__What you will do__
Each line from the one containing "The photo below is the one in question." through the last line of the records below is to be repeated as written, with nothing added.

__Raw data__

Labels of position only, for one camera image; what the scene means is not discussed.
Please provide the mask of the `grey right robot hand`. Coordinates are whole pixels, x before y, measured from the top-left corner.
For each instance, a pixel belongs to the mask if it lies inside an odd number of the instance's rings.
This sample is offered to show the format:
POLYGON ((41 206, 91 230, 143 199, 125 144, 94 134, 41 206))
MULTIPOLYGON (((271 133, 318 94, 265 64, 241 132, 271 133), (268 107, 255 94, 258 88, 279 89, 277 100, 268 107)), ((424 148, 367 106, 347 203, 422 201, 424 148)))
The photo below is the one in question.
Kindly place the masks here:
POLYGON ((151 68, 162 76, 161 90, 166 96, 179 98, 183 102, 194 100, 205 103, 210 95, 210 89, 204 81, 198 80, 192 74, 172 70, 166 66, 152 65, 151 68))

__Response to the task__
The photo below is the one in question.
Kindly place the masks here:
POLYGON ((151 68, 162 76, 161 90, 166 96, 179 98, 183 102, 194 100, 205 103, 210 95, 210 89, 204 81, 198 80, 192 74, 172 70, 166 66, 152 65, 151 68))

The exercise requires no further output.